聚丙烯酰胺凝膠電泳

聚丙烯酰胺凝膠電泳，這是一種用聚丙烯酰胺凝膠作支持介質(zhì)的常用的電泳技術。它常常用來分離寡合苷酸以及蛋白質(zhì)。它常作為陰離子的去污劑，能夠作為助溶試劑和變形劑。在濃縮膠的作用里面經(jīng)常提到堆積的作用。濃度比較小的時候，孔徑就會比較大，下面我們來了解一下這方面的內(nèi)容。

簡介

作用原理：聚丙烯酰胺凝膠為網(wǎng)狀結構，具有分子篩效應。
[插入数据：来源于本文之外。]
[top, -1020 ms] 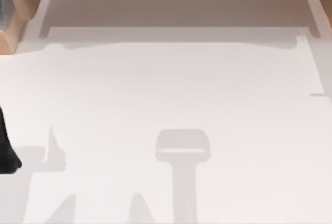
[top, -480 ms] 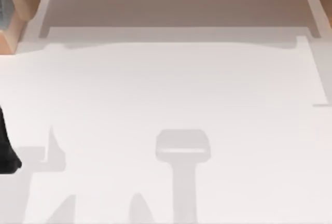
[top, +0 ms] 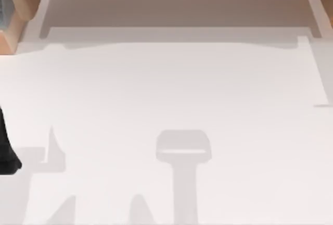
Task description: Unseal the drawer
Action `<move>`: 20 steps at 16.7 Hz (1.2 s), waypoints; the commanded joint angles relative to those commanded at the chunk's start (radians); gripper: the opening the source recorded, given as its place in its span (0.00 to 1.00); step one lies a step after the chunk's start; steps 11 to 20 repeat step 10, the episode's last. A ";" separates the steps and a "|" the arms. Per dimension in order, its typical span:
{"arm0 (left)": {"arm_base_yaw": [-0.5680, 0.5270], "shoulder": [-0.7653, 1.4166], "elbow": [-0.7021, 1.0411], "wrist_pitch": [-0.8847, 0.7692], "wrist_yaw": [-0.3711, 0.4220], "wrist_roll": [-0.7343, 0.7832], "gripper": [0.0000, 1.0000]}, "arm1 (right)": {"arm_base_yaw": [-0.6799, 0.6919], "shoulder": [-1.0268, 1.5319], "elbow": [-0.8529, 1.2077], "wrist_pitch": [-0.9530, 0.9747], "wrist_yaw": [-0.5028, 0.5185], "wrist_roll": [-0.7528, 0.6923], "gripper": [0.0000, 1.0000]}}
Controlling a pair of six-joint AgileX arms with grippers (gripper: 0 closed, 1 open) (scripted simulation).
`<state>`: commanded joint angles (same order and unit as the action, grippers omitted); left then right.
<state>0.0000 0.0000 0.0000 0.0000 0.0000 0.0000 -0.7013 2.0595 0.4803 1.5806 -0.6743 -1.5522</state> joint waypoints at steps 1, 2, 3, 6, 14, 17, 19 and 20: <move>0.000 0.000 0.000 0.000 0.000 0.000 1.00 | 0.000 0.000 0.000 0.000 0.000 0.000 0.75; 0.000 0.000 0.000 0.000 0.000 0.000 1.00 | 0.000 0.000 0.000 0.000 0.000 0.000 0.83; 0.000 0.000 0.000 0.000 0.000 0.000 1.00 | 0.000 0.000 0.000 0.000 0.000 0.000 0.90; 0.000 0.000 0.000 0.000 0.000 0.000 1.00 | 0.000 0.000 0.000 0.000 0.000 0.000 1.00; 0.000 0.000 0.000 0.000 0.000 0.000 1.00 | 0.000 0.000 0.000 0.000 0.000 0.000 1.00; 0.000 0.000 0.000 0.000 0.000 0.000 1.00 | 0.000 0.000 0.000 0.000 0.000 0.000 1.00; 0.000 0.000 0.000 0.000 0.000 0.000 1.00 | 0.000 0.000 0.000 0.000 0.000 0.000 1.00; 0.000 0.000 0.000 0.000 0.000 0.000 1.00 | 0.000 0.000 0.000 0.000 0.000 0.000 1.00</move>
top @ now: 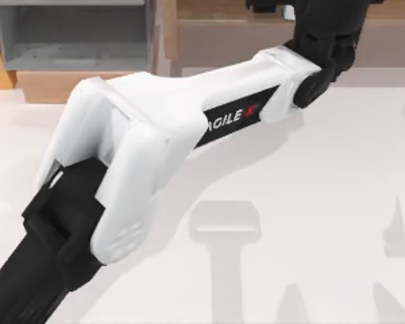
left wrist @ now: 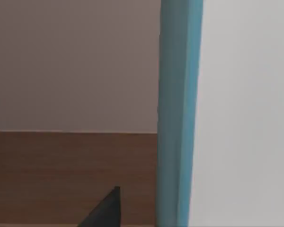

它有兩種形式：非變性聚丙烯酰胺凝膠電泳(Native-PAGE)和SDS-聚丙烯酰胺凝膠(SDS-PAGE);非變性聚丙烯酰胺凝膠，在電泳的過程中，蛋白質(zhì)能夠保持完整狀態(tài)，并依據(jù)蛋白質(zhì)的分子量大小、蛋白質(zhì)的形狀及其所附帶的電荷量而逐漸呈梯度分開。

而SDS-PAGE僅根據(jù)蛋白質(zhì)亞基分子量的不同就可以分開蛋白質(zhì)。該技術最初由shapiro于1967年建立，他們發(fā)現(xiàn)在樣品介質(zhì)和丙烯酰胺凝膠中加入離子去污劑和強還原劑(SDS即十二烷基硫酸鈉)后，蛋白質(zhì)亞基的電泳遷移率主要取決于亞基分子量的大小(可以忽略電荷因素)。

作用

SDS是陰離子去污劑，作為變性劑和助溶試劑，它能斷裂分子內(nèi)和分子間的氫鍵，使分子去折疊，破壞蛋白分子的二、三級結構。而強還原劑如巰基乙醇，二硫蘇糖醇能使半胱氨酸殘基間的二硫鍵斷裂。在樣品和凝膠中加入還原劑和SDS后，分子被解聚成多肽鏈，解聚后的氨基酸側(cè)鏈和SDS結合成蛋白- SDS膠束，所帶的負電荷大大超過了蛋白原有的電荷量，這樣就消除了不同分子間的電荷差異和結構差異。

SDS-PAGE一般采用的是不連續(xù)緩沖系統(tǒng)，與連續(xù)緩沖系統(tǒng)相比，能夠有較高的分辨率。

濃縮膠的作用是有堆積作用，凝膠濃度較小，孔徑較大，把較稀的樣品加在濃縮膠上，經(jīng)過大孔徑凝膠的遷移作用而被濃縮至一個狹窄的區(qū)帶。當樣品液和濃縮膠選TRIS/HCl緩沖液，電極液選TRIS/甘氨酸。電泳開始后，HCl解離成氯離子，甘氨酸解離出少量的甘氨酸根離子。蛋白質(zhì)帶負電荷，因此一起向正極移動，其中氯離子最快，甘氨酸根離子最慢，蛋白居中。電泳開始時氯離子泳動率最大，超過蛋白，因此在后面形成低電導區(qū)，而電場強度與低電導區(qū)成反比，因而產(chǎn)生較高的電場強度，使蛋白和甘氨酸根離子迅速移動，形成一穩(wěn)定的界面，使蛋白聚集在移動界面附近，濃縮成一中間層。

此鑒定方法中，蛋白質(zhì)的遷移率主要取決于它的相對分子質(zhì)量，而與所帶電荷和分子形狀無關。